Two other Astons join the one factory car. Le Mans debutantes TF Sport have assembled a solid group with a win and a second in its first two ELMS races, with Rob Bell now alongside the newer pairing of Salih Yoluc and Euan Hankey. That’s a better bet than the Beechdean AMR entry in its second Le Mans, although Ross Gunn and Oliver Bryant seem poised to impress.

Porsche adds a pair of extra cars from Proton Competition, both with very solid lineups if not the out-and-out fastest car in the field. Americans Patrick Long and Mike Hedlund, the latter in his Le Mans debut, join Abdulaziz Al Faisal in the No. 93 911 RSR with Klaus Bachler, Stephane Lemeret and Khaled Al Qubaisi in the traditional Proton No. 88. Both cars are podium contenders.

Lastly the lone Corvette in the class, the now art car-liveried No. 50 Larbre C7.R for Fernando Rees, Romain Brandela and Christian Philippon, is a true wild card. Rees, outside of AMR, will be the car’s undoubted pacesetter with two Bronze-rated drivers alongside. The car does have one warmup act last ELMS race at Monza, but isn’t expected to be top of the heap in class.


Something has to give as the No. 98 Aston seeks its elusive Le Mans victory, and to do so, will have to beat the fleet of Ferrari 488s in that car’s first year in the GTE-Am class.

The thing about Ferrari is there are simply so many bullets they have in the gun, with at least six of the eight Ferraris realistic win contenders in my estimation.

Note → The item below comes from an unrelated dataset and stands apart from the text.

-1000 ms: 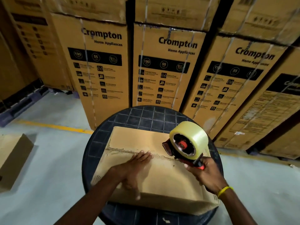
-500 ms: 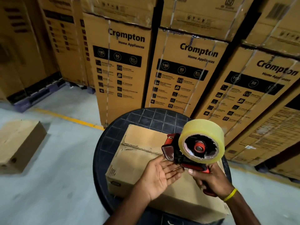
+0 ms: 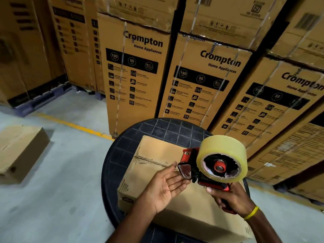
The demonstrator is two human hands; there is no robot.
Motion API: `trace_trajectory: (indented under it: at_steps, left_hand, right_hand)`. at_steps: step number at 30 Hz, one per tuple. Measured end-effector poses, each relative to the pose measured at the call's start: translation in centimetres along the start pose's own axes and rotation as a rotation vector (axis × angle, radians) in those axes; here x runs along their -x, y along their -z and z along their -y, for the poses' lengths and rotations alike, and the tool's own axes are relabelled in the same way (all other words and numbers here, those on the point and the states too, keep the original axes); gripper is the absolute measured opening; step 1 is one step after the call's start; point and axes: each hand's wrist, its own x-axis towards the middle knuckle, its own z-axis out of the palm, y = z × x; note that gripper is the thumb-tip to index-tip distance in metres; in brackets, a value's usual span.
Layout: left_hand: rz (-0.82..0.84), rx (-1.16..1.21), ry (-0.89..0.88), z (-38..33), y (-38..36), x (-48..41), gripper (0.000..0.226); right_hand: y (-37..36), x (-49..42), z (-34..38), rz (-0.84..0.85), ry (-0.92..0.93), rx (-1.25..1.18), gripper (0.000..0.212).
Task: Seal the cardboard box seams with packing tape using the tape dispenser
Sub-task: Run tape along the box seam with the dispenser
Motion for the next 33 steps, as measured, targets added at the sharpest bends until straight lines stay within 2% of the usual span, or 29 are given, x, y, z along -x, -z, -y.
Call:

The TF Sport Aston has been a strong debutante in ELMS but Le Mans is a tougher animal to handle.

The Porsches? I’m not sure any of them has the ultimate pace within this category to pull it off, although they tend to be reliable.

I think this year the No. 98 Aston finally topples the Ferraris though and gets on the top step of the Le Mans podium.